With the three main storage areas apparently wiped out, the smaller supply and personnel concentrations were attacked—in the plantations around Keravat, Vunakanau and Tobera airfields, on Matupi Island and in the Kabanga Bay region.page 241
From early in March P38s, P39s, and P40s were fitted to carry bombs. The usual bomb-load for P38s was, to start with, two 500- pound bombs, and for P39s and P40s one 500-pounder. Later the bomb-load for all three types was doubled.

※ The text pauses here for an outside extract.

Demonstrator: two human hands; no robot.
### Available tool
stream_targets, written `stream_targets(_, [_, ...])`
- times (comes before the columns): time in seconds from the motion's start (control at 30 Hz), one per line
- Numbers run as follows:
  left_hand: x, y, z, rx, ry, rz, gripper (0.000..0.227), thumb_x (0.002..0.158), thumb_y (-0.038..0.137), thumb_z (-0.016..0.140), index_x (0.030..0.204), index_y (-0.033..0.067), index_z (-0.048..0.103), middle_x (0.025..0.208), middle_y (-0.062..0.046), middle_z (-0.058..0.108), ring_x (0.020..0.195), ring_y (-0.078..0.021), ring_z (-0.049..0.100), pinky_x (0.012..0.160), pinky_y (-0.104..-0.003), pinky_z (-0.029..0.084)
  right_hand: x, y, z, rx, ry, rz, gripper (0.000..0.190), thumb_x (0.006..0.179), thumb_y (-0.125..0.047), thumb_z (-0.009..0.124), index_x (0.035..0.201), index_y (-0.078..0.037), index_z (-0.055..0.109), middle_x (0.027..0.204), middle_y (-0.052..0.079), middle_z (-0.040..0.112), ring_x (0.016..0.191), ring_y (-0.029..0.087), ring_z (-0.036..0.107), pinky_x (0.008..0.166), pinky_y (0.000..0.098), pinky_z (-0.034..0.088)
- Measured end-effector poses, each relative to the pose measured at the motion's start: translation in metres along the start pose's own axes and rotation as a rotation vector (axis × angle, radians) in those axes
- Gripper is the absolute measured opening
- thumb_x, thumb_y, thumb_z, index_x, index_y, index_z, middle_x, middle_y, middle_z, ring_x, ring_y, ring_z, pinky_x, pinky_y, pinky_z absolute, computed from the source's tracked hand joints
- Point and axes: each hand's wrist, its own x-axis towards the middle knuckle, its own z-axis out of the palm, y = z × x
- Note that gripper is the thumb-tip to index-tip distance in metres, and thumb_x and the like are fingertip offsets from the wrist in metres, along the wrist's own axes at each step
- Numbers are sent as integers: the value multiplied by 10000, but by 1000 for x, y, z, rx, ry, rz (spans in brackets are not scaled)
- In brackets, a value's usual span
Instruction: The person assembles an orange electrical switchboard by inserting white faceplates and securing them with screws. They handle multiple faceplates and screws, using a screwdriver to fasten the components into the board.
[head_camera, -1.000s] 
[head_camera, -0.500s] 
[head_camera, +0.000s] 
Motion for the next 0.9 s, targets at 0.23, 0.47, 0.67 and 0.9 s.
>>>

After 23 March the heavy bombers of the South Pacific air force were used against Japanese bases at Truk and Satwan and took little further part in the operations against Rabaul. The attack was carried on by medium, light and fighter bombers. From the middle of March a squadron of American PBJs was added to the striking forces and used mainly for night bombing. While different types of targets were attacked in turn, the airfields were struck continuously. The Japanese showed great persistence in repairing them, and to keep them unserviceable the Allies dropped more bombs on them than on all the other Rabaul targets combined. The greater part of the attack was carried out by SBDs and TBFs working together. The SBDs normally went in first to bomb the anti-aircraft batteries, primarily to destroy the guns and secondarily to put the gunners off their aim and force them to take cover. The TBFs followed immediately and planted their bombs on the runways. Fighter-bombers also attacked the airfields but were more generally used against supply and personnel areas. By the middle of May all the airfields were unserviceable except for short periods when the Japanese managed to repair some of them between attacks; 90 per cent of Rabaul township was destroyed; no shipping, other than barges and an occasional submarine, dared to use the harbour; and the major supply and ammunition dumps had been devastated. The destruction of stores was not, in fact, as complete as the Allied photographic intelligence indicated. Since January the Japanese had moved vast quantities underground into caves and a network of tunnels with which they had honeycombed the hills round the town. However, what the bombs had failed to do was eventually accomplished by the dampness of the underground shelters, in which the remaining supplies of ammunition and equipment deteriorated rapidly.